Required work: Go through the listing and count the lines with "below" in them; write only the number.
-- Opening Marker --
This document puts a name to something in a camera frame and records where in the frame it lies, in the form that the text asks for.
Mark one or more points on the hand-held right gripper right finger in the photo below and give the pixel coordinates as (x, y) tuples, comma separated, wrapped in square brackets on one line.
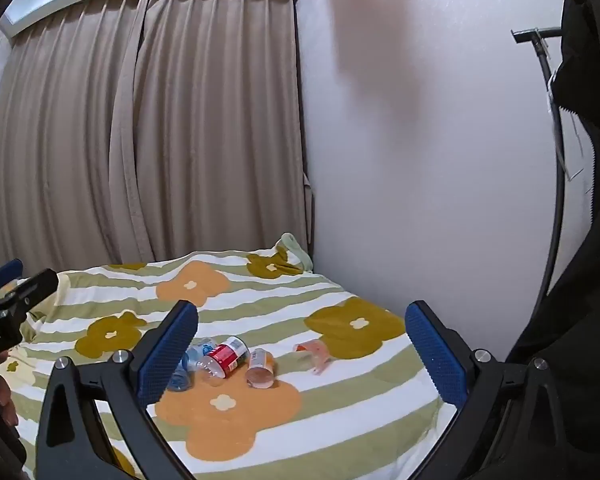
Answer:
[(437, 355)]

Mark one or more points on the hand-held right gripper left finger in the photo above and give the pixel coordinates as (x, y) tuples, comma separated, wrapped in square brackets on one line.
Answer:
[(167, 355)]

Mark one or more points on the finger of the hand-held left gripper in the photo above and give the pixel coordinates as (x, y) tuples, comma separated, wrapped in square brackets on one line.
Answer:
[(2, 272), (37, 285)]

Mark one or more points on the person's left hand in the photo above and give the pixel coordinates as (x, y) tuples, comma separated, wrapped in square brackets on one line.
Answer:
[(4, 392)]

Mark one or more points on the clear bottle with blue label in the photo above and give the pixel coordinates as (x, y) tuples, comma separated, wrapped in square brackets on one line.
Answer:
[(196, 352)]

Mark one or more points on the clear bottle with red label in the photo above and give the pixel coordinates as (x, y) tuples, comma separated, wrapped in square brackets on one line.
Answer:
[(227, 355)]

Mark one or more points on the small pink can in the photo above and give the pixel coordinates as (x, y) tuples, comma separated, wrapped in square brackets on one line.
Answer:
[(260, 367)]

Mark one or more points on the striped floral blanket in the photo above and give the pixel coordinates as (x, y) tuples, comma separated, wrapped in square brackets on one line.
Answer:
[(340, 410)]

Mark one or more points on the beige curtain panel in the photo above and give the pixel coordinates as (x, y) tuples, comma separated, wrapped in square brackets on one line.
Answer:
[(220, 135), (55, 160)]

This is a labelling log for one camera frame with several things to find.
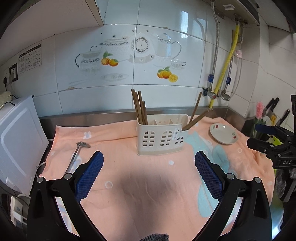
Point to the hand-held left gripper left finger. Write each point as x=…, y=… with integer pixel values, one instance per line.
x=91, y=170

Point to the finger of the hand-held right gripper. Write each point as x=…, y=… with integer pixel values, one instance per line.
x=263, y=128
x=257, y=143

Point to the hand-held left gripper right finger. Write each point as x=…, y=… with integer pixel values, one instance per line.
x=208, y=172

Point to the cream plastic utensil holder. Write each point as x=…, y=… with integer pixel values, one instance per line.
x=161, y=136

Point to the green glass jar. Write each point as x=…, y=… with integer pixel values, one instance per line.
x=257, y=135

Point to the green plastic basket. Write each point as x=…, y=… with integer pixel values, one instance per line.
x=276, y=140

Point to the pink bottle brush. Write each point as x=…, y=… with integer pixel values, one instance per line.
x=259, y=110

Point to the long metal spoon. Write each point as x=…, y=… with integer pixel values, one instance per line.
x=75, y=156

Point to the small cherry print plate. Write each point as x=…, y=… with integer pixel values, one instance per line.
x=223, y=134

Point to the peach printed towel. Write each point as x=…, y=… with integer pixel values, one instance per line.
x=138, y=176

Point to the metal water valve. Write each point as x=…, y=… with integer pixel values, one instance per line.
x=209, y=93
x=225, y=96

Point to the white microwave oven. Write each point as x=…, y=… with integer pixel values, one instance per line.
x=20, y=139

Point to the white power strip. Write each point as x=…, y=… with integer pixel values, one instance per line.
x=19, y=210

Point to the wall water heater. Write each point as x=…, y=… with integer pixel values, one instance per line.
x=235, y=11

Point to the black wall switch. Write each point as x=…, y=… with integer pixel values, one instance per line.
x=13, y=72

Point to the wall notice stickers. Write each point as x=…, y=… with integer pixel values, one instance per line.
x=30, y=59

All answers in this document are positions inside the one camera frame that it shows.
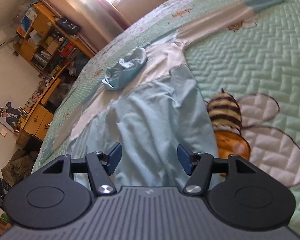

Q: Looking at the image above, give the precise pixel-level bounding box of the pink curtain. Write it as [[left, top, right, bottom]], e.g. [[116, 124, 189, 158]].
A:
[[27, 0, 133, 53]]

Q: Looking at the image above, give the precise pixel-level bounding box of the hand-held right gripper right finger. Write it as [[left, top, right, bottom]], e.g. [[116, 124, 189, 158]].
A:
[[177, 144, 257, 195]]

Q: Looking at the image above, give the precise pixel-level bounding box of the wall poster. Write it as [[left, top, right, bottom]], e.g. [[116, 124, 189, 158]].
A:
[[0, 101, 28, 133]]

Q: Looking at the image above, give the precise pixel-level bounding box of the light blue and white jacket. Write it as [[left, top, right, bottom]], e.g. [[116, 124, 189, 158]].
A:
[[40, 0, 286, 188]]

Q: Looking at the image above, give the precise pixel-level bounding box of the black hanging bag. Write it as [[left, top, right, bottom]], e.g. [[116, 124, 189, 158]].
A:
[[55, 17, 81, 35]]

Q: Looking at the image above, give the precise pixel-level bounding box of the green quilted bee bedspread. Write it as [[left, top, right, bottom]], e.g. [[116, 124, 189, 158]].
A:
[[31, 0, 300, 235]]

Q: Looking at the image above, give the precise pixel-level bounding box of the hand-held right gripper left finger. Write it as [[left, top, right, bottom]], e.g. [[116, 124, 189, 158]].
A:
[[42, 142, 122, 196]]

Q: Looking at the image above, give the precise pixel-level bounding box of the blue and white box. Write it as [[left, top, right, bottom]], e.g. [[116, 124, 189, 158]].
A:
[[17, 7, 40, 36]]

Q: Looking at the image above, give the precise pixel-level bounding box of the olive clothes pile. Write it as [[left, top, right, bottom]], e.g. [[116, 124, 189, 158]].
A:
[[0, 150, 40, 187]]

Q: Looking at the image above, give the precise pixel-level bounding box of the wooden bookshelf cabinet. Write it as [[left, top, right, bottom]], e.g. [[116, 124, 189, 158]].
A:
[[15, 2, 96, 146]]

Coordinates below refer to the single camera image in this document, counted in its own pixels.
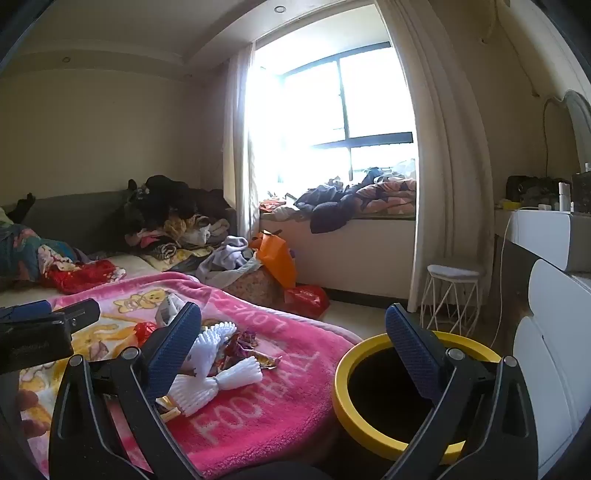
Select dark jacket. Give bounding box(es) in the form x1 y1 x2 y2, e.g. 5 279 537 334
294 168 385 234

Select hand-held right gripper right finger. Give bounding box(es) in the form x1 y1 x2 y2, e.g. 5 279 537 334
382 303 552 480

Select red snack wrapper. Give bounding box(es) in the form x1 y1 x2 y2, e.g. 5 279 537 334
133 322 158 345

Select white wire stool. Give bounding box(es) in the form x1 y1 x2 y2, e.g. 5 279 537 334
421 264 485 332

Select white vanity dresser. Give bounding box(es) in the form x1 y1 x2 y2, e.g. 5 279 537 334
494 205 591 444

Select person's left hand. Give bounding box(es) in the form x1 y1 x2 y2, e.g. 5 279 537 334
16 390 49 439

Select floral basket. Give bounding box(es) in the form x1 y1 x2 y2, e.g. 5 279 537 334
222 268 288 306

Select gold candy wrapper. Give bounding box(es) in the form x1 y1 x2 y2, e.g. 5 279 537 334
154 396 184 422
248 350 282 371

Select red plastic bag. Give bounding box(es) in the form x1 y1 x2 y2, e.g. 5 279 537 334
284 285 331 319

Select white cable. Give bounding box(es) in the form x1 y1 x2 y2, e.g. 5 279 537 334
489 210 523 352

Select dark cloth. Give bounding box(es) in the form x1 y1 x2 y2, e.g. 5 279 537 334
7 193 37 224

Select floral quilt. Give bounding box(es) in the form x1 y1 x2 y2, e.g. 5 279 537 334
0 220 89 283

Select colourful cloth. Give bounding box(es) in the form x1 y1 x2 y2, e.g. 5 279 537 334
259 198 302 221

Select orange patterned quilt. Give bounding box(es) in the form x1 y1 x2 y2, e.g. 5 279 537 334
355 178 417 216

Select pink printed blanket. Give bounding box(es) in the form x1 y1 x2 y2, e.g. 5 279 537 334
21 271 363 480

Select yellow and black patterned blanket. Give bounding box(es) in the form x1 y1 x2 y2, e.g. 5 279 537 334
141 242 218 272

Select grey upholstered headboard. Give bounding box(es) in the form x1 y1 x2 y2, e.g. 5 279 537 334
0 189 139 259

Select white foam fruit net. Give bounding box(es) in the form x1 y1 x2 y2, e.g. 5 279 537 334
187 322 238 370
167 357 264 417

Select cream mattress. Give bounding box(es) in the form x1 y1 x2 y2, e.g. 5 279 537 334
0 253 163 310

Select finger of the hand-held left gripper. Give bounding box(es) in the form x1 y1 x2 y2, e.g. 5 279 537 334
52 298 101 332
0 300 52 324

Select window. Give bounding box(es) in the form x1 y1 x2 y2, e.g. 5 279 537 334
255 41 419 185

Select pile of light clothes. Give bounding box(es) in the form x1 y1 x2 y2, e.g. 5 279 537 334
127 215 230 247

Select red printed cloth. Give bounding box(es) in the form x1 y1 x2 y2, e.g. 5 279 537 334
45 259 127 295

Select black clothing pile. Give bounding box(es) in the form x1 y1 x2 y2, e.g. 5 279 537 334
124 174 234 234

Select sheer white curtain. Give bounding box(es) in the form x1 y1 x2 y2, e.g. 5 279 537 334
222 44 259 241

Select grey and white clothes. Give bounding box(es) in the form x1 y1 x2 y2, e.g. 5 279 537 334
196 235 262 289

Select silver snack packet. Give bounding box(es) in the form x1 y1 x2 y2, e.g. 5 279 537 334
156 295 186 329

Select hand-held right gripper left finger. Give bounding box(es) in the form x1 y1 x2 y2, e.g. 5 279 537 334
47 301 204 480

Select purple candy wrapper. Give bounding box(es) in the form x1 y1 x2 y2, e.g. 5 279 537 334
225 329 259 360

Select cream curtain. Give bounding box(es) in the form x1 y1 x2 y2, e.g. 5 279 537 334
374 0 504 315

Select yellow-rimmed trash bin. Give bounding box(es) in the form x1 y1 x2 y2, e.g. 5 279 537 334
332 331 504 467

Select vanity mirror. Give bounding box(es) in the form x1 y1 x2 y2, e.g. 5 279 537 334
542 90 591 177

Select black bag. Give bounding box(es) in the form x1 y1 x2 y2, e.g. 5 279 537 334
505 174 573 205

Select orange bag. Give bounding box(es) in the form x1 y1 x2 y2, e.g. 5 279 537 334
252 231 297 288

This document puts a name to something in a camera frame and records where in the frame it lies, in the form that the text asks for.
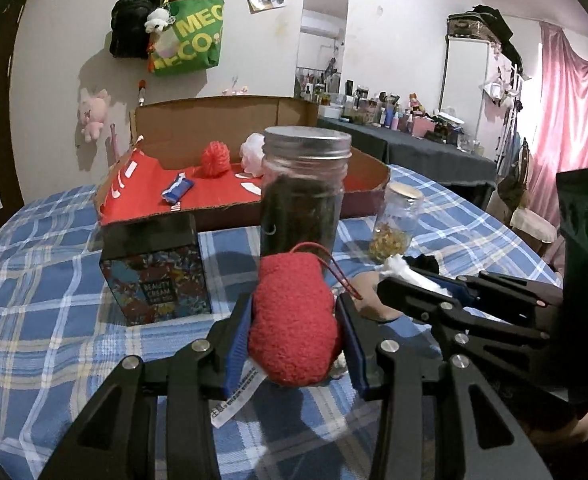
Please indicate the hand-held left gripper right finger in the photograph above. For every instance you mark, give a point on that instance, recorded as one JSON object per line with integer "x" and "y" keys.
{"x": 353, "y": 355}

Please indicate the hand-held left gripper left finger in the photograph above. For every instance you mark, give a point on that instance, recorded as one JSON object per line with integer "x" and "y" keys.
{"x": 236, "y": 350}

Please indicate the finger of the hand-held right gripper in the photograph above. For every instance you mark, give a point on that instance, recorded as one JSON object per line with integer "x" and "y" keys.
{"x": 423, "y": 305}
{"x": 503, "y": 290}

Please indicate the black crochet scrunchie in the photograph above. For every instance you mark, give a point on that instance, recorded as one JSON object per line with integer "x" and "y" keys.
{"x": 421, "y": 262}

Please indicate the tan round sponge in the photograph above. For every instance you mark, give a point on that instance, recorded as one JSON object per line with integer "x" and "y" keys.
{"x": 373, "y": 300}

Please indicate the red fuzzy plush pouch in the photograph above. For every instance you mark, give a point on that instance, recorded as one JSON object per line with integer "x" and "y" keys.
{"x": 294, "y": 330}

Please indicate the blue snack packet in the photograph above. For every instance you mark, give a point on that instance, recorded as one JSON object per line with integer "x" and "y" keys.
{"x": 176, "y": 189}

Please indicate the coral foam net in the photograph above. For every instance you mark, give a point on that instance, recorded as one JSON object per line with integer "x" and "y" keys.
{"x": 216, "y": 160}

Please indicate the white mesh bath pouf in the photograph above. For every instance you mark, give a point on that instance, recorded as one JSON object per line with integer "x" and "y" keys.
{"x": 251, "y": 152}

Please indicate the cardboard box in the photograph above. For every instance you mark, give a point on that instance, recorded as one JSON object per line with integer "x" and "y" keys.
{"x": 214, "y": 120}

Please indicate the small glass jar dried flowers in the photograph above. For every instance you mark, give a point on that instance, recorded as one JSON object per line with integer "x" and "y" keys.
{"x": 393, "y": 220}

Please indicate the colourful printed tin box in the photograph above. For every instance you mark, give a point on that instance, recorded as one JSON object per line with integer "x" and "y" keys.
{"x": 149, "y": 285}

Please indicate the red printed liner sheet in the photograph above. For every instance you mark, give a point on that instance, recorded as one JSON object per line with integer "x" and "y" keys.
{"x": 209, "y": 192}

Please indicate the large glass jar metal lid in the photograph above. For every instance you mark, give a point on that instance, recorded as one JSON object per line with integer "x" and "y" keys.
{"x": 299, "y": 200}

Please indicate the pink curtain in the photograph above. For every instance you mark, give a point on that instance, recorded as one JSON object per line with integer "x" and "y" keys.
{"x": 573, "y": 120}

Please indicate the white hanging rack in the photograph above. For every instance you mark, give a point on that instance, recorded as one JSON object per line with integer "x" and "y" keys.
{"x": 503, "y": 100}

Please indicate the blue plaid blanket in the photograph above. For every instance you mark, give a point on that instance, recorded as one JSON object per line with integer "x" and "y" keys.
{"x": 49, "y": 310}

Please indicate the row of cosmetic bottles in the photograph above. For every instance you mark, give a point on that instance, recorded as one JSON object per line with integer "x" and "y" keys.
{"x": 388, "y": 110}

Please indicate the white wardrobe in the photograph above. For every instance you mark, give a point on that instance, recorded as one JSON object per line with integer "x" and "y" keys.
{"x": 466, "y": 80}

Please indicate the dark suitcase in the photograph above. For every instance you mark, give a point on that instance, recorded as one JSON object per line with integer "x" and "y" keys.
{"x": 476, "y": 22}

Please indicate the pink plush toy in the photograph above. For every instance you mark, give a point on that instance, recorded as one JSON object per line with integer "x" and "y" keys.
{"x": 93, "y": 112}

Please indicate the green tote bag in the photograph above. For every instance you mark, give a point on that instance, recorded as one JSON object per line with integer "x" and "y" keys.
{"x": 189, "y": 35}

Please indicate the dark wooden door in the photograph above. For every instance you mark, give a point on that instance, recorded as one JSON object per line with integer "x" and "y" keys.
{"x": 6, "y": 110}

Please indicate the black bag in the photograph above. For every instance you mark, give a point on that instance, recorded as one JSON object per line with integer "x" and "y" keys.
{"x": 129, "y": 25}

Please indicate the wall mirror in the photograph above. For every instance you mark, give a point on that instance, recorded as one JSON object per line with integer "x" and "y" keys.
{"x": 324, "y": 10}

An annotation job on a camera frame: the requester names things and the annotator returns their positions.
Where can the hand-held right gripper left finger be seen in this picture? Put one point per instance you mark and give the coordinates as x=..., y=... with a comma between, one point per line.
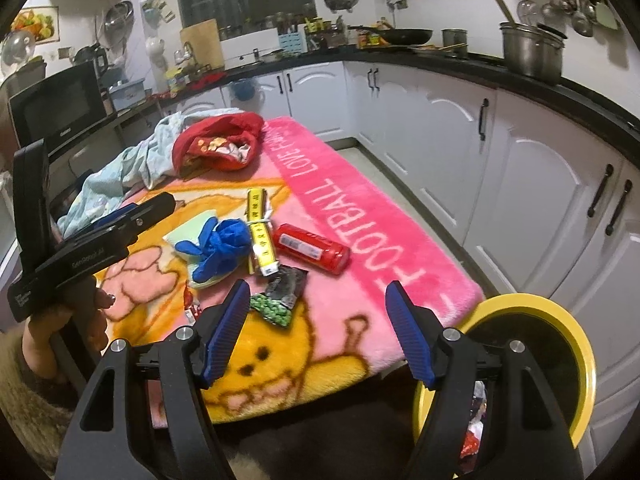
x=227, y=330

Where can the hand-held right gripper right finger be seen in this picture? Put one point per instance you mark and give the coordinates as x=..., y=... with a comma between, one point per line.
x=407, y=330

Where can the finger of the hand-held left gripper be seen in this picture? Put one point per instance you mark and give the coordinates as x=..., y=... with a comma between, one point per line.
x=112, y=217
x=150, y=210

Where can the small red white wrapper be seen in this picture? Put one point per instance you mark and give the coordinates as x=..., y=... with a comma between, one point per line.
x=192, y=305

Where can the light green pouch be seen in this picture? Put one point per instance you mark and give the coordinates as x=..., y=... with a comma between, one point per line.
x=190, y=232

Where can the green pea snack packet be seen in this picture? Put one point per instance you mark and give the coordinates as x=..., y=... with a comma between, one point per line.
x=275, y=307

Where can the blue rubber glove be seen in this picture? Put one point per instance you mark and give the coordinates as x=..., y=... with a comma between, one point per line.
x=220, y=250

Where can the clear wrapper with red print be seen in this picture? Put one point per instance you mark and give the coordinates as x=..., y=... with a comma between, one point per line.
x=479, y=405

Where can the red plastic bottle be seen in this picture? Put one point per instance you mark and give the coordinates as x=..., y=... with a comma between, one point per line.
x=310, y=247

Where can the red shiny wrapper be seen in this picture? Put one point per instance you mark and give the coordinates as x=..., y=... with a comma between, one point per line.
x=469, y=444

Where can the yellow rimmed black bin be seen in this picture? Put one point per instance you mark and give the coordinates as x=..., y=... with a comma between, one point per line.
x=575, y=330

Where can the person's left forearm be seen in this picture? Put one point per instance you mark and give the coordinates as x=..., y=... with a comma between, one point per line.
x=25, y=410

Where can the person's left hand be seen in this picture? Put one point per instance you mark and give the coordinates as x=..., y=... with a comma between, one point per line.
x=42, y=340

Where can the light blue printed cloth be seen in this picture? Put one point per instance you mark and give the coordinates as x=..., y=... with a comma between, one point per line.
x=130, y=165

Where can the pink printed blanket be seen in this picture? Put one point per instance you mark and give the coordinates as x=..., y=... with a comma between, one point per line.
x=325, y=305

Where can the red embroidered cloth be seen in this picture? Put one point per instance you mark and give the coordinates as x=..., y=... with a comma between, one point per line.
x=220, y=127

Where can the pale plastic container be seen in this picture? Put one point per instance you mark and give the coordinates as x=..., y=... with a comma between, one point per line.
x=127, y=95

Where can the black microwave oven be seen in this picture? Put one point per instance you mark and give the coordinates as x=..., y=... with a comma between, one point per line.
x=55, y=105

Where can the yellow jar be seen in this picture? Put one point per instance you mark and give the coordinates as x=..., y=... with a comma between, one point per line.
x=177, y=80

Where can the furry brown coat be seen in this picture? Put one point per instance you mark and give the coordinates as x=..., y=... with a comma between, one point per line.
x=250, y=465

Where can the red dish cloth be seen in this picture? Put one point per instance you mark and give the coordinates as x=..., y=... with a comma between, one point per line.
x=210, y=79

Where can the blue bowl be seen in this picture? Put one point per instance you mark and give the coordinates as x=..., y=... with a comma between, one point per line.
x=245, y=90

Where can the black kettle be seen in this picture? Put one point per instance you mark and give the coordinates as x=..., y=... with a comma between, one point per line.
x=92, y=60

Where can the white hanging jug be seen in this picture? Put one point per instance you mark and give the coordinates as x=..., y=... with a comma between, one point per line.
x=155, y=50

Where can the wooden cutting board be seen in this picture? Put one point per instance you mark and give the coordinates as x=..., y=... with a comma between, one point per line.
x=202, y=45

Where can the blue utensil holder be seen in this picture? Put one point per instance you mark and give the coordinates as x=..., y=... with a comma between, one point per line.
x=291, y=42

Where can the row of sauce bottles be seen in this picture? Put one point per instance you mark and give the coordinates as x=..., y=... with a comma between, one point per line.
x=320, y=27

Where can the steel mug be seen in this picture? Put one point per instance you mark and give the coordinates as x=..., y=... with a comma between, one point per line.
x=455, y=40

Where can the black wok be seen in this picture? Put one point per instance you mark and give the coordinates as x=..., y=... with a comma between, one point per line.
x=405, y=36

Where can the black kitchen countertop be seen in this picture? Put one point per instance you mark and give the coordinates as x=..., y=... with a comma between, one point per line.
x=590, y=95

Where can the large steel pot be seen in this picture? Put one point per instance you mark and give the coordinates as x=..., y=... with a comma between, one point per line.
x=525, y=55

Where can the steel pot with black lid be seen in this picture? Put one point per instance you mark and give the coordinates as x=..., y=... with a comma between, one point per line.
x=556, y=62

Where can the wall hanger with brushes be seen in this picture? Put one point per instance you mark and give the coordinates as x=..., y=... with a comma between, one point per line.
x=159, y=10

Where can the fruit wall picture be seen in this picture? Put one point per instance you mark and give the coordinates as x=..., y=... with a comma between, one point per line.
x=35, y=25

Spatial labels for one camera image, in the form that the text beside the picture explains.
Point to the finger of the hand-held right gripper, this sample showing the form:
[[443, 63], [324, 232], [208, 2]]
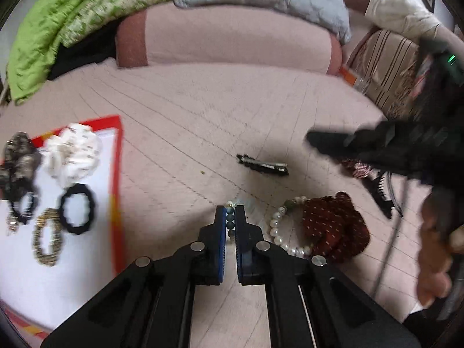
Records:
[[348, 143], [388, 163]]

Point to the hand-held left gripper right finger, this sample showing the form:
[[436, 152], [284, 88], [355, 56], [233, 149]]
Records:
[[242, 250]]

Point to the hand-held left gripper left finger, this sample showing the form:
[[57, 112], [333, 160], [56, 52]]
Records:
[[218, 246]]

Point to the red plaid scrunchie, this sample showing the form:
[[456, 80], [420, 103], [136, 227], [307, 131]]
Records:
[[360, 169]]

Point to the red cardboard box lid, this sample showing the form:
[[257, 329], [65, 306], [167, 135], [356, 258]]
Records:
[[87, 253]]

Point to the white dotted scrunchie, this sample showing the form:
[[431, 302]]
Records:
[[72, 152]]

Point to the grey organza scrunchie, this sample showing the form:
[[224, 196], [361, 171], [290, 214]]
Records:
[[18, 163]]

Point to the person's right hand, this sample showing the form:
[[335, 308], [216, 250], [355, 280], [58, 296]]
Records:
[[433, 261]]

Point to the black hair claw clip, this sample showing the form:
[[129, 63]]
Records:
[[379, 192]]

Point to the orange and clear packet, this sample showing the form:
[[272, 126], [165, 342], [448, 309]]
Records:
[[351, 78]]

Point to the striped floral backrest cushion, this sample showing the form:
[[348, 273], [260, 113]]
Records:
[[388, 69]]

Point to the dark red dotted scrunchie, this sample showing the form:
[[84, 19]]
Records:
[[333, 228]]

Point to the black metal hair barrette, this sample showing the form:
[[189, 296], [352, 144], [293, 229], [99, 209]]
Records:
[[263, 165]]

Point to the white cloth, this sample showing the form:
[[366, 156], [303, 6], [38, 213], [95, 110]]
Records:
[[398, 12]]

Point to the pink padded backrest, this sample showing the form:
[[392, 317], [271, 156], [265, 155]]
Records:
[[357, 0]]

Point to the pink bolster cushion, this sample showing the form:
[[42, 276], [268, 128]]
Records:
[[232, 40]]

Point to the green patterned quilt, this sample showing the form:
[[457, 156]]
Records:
-- Closing Marker --
Result of this task: 2